安穏とした中学校生活を送った後、柳沼は再び都内の進学校を目指した。元いた名門校に戻る気はなかったが、同程度のレベルの高校へ入ることは容易かった。父親は何も言わずに金を出してくれた。
父親が何を思って柳沼を養育してくれているのかは知らない。父親にしてみれば柳沼だって母親と同じ、父親の稼いでくる莫大な金を利用してるだけに過ぎないのかもしれない。
しかし父親が何も言わない限りは大学まで進学させてもらって、そこからは独り立ちしようと考えていた。それがどんな進路になるのかはまだ考えていない。
かつては、小野塚と同じ道を辿るのだと思っていた頃もあった。
小野塚の父親を尊敬していたし、憧れていたし、何よりも小野塚と一緒にいたかった。
本当は、あのままあのマンションから同じ小学校に通っていたかった。小野塚と一緒に、同じ中学にも高校にも通いたかった。

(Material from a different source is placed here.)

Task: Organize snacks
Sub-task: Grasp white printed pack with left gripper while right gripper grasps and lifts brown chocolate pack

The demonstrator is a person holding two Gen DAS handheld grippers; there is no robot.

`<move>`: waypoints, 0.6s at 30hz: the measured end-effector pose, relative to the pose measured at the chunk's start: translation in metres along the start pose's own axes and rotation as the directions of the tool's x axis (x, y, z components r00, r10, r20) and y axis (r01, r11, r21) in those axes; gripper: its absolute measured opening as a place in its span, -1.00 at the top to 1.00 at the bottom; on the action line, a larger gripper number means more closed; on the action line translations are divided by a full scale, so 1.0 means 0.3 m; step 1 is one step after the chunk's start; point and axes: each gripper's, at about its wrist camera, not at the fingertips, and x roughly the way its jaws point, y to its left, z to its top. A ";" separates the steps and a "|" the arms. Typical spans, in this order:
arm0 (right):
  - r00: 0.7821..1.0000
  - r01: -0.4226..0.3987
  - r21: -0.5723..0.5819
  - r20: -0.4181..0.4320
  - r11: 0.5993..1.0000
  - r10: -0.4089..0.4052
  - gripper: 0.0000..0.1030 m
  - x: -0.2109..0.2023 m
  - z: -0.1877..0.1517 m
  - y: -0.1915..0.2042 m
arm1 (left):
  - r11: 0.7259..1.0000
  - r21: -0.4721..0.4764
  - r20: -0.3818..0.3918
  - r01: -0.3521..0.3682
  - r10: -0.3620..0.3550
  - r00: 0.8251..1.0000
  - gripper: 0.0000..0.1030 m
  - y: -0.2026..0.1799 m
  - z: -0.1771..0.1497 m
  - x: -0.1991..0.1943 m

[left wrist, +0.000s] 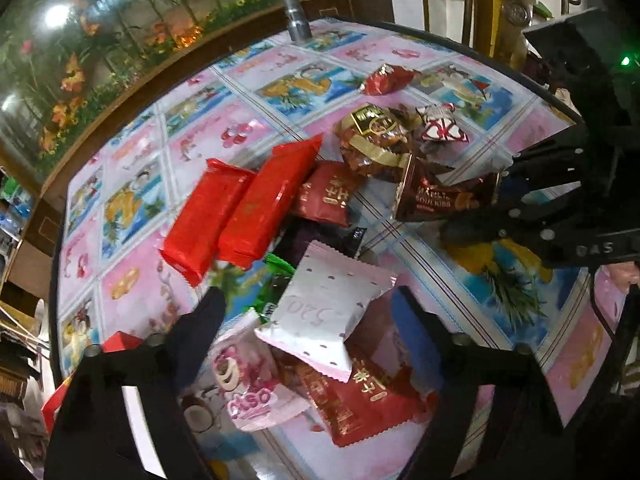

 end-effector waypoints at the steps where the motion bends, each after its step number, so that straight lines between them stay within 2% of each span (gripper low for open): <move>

柳沼が小学校に登校しなくなってから二日目、小野塚は柳沼のマンションへ様子を見に来た。小野塚だけが来てくれた。
しかし柳沼は顔を出さなかった。
もう一緒にはいられない。同じ中学には上がれない。
何より、母親のことで小野塚にまで笑われることが嫌だった。小野塚にも裏の顔があるのだと思うことが、怖かった。
あの頃から小野塚は少しも変わらない。数年毎に街中で遭遇するたびに小野塚はまるで小学校の時と変わらない様子で声をかけてくる。あの時、柳沼を心配して訪ねてきてくれた小野塚に顔を見せもしなかった柳沼を責めるようなこともしない。
小野塚だって知っているはずなのに。柳沼が越した理由を。
知った上で、母親に頼まれただなんて言うのか。
柳沼はシーツに顔を埋めると瞼を思い切り強く瞑って、無理やり眠りに就いた。